The name of the trigger that started this job run.

job_run.worker_type

The type of predefined worker that is allocated when a job runs. Accepts a value of G.1X, G.2X, G.4X, G.8X or G.025X for Spark jobs. Accepts the value Z.2X for Ray jobs.

  • For the G.1X worker type, each worker maps to 1 DPU (4 vCPUs, 16 GB of memory) with 84GB disk (approximately 34GB free), and provides 1 executor per worker. We recommend this worker type for workloads such as data transforms, joins, and queries, to offers a scalable and cost effective way to run most jobs.

  • For the G.2X worker type, each worker maps to 2 DPU (8 vCPUs, 32 GB of memory) with 128GB disk (approximately 77GB free), and provides 1 executor per worker. We recommend this worker type for workloads such as data transforms, joins, and queries, to offers a scalable and cost effective way to run most jobs.

  • For the G.4X worker type, each worker maps to 4 DPU (16 vCPUs, 64 GB of memory) with 256GB disk (approximately 235GB free), and provides 1 executor per worker. We recommend this worker type for jobs whose workloads contain your most demanding transforms, aggregations, joins, and queries. This worker type is available only for Glue version 3.0 or later Spark ETL jobs in the following Amazon Web Services Regions: US East (Ohio), US East (N. Virginia), US West (Oregon), Asia Pacific (Singapore), Asia Pacific (Sydney), Asia Pacific (Tokyo), Canada (Central), Europe (Frankfurt), Europe (Ireland), and Europe (Stockholm).

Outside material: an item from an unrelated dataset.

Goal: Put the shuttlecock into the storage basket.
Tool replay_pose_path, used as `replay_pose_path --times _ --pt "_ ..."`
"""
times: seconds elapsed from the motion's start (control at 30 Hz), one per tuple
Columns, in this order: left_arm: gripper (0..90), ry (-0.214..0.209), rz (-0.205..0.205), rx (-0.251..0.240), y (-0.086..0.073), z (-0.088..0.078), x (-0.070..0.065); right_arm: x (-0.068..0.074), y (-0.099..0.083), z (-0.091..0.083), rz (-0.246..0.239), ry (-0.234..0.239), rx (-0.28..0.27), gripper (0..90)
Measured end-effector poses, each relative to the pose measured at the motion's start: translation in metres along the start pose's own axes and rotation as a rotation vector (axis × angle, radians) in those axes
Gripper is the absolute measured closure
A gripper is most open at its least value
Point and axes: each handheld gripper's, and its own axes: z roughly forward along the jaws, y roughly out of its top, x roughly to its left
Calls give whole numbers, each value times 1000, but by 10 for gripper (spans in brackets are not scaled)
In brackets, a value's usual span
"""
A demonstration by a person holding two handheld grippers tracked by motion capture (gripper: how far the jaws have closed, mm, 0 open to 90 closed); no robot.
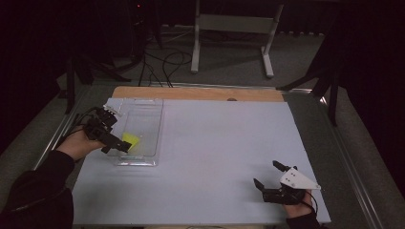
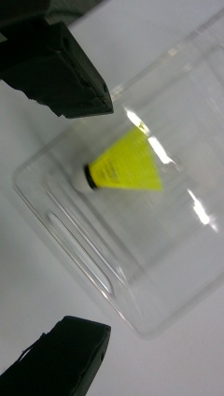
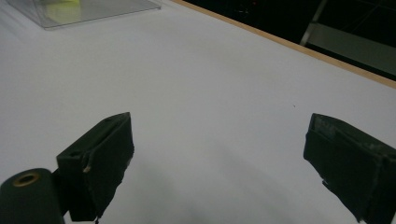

  • For the G.8X worker type, each worker maps to 8 DPU (32 vCPUs, 128 GB of memory) with 512GB disk (approximately 487GB free), and provides 1 executor per worker. We recommend this worker type for jobs whose workloads contain your most demanding transforms, aggregations, joins, and queries. This worker type is available only for Glue version 3.0 or later Spark ETL jobs, in the same Amazon Web Services Regions as supported for the G.4X worker type.

  • For the G.025X worker type, each worker maps to 0.25 DPU (2 vCPUs, 4 GB of memory) with 84GB disk (approximately 34GB free), and provides 1 executor per worker. We recommend this worker type for low volume streaming jobs. This worker type is only available for Glue version 3.0 streaming jobs.

  • For the Z.2X worker type, each worker maps to 2 M-DPU (8vCPUs, 64 GB of memory) with 128 GB disk (approximately 120GB free), and provides up to 8 Ray workers based on the autoscaler.